- [What to do]
Determine how many lines in the following listing include "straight". Respond with that number only.

- [Material for this exercise]
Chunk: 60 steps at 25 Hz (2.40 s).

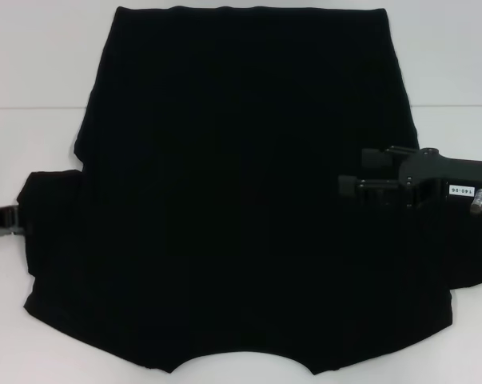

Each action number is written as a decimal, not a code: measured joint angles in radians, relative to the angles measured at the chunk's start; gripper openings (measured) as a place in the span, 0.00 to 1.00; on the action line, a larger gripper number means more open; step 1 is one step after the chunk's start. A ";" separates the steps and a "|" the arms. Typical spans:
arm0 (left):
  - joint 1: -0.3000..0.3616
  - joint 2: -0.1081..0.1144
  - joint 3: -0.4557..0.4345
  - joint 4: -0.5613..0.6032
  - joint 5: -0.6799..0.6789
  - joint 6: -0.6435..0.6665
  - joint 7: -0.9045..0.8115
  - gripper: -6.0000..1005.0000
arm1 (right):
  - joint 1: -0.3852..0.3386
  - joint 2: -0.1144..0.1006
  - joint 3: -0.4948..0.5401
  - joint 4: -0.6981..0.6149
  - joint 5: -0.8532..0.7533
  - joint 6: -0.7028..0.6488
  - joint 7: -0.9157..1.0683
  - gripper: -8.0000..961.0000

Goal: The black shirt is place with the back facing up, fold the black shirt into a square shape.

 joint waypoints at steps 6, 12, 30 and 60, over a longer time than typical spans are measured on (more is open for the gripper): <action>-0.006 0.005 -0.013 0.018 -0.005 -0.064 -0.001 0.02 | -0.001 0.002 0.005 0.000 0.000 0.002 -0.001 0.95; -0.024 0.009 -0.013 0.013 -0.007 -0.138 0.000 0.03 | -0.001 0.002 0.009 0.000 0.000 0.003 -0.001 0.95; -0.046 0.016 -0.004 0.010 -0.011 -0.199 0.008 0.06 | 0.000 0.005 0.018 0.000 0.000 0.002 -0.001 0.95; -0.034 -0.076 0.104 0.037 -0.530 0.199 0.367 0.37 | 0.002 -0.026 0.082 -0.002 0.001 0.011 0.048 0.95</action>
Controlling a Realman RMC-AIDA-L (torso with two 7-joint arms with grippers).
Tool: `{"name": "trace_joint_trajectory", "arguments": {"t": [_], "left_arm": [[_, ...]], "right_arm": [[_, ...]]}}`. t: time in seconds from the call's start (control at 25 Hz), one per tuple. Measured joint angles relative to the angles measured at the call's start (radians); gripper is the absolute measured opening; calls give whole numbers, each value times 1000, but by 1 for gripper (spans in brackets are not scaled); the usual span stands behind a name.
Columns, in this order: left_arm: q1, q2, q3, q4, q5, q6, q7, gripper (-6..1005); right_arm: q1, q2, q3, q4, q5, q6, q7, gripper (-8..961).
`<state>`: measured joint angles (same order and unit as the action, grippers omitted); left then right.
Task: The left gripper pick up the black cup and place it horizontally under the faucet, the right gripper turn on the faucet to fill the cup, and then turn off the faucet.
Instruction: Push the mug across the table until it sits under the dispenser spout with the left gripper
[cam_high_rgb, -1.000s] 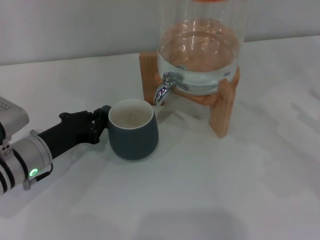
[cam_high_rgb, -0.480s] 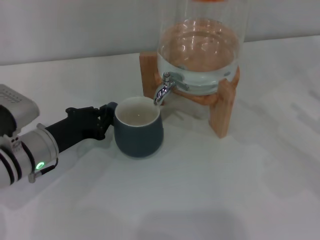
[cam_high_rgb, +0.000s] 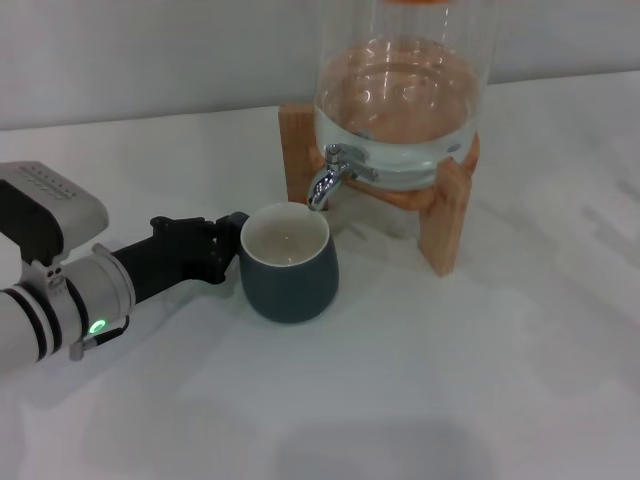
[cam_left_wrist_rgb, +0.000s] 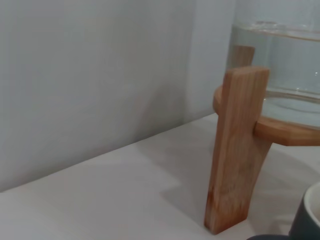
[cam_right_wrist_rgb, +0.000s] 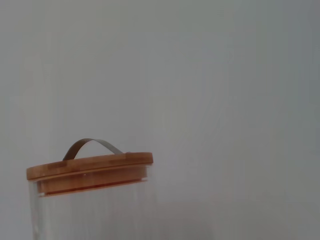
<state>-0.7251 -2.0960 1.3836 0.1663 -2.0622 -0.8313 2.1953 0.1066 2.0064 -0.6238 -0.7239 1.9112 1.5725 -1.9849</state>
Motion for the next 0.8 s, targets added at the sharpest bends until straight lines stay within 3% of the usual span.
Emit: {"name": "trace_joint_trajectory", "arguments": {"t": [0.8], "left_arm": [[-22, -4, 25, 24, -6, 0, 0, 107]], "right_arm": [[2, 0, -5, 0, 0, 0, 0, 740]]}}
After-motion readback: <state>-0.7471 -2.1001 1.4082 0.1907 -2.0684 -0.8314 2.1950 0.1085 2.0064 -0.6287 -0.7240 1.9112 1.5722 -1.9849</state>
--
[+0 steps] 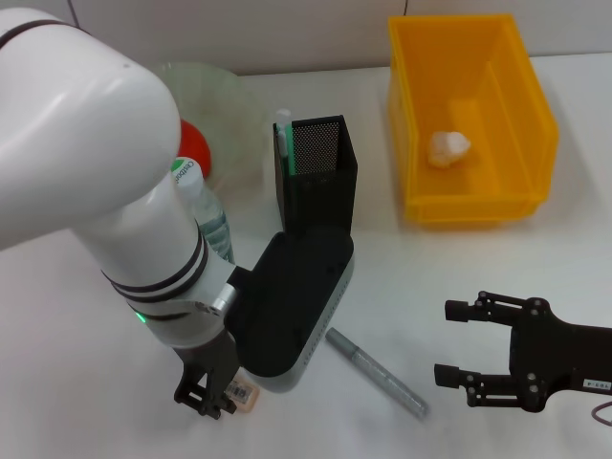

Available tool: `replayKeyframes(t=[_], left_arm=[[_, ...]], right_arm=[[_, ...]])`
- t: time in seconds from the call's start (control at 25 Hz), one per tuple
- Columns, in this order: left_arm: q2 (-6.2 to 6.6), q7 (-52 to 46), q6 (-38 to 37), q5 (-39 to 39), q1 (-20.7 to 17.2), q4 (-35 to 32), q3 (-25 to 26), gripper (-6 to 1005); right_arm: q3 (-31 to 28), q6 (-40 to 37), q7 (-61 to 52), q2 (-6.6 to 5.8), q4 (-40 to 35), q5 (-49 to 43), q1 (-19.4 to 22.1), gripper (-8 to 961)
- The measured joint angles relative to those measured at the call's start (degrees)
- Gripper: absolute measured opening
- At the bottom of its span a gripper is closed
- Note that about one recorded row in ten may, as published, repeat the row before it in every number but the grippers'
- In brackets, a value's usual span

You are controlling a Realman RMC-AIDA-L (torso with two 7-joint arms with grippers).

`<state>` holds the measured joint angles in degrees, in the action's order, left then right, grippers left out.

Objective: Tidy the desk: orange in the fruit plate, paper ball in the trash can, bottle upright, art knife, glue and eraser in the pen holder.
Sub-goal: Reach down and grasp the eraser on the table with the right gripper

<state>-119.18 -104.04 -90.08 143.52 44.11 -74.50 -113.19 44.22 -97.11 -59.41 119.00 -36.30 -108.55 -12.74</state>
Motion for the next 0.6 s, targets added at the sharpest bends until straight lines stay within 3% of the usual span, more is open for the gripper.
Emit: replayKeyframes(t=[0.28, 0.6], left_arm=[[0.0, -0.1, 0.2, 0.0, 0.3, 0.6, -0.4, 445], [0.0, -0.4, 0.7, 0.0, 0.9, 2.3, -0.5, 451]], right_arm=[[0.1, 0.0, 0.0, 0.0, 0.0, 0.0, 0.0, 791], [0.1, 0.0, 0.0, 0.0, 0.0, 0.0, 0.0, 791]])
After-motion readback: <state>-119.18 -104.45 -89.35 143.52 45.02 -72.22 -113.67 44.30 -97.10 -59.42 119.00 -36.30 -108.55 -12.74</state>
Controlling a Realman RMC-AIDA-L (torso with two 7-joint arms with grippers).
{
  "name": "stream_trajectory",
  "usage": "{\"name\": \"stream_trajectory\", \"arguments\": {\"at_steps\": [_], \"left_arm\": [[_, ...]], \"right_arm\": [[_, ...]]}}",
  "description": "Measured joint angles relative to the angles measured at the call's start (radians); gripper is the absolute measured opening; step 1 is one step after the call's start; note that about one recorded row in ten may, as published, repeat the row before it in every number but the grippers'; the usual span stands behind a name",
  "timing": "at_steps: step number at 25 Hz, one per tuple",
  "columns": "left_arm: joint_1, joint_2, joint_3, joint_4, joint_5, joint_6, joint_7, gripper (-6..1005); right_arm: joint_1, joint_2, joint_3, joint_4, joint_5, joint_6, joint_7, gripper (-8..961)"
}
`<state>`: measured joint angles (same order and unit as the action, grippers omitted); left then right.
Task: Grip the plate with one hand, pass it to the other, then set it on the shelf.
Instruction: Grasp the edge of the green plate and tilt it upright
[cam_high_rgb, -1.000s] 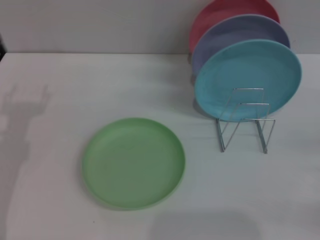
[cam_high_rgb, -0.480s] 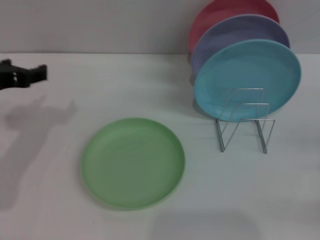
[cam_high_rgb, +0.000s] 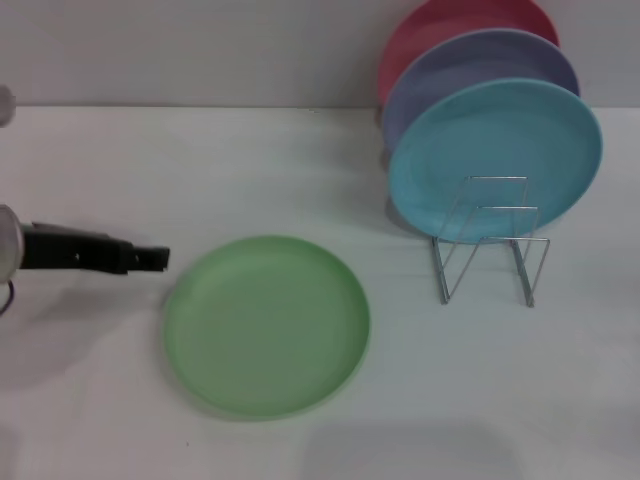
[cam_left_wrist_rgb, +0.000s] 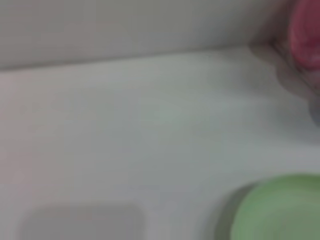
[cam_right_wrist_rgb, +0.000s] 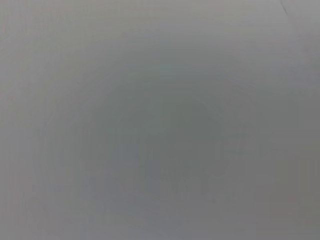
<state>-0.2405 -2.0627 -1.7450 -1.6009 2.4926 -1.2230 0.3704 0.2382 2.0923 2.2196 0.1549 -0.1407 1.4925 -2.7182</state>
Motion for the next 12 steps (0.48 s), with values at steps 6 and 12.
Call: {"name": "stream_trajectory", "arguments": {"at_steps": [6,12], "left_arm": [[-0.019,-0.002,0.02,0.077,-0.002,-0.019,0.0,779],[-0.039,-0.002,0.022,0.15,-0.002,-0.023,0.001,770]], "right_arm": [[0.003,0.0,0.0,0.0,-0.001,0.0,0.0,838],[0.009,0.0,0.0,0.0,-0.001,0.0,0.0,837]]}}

- [Response area]
2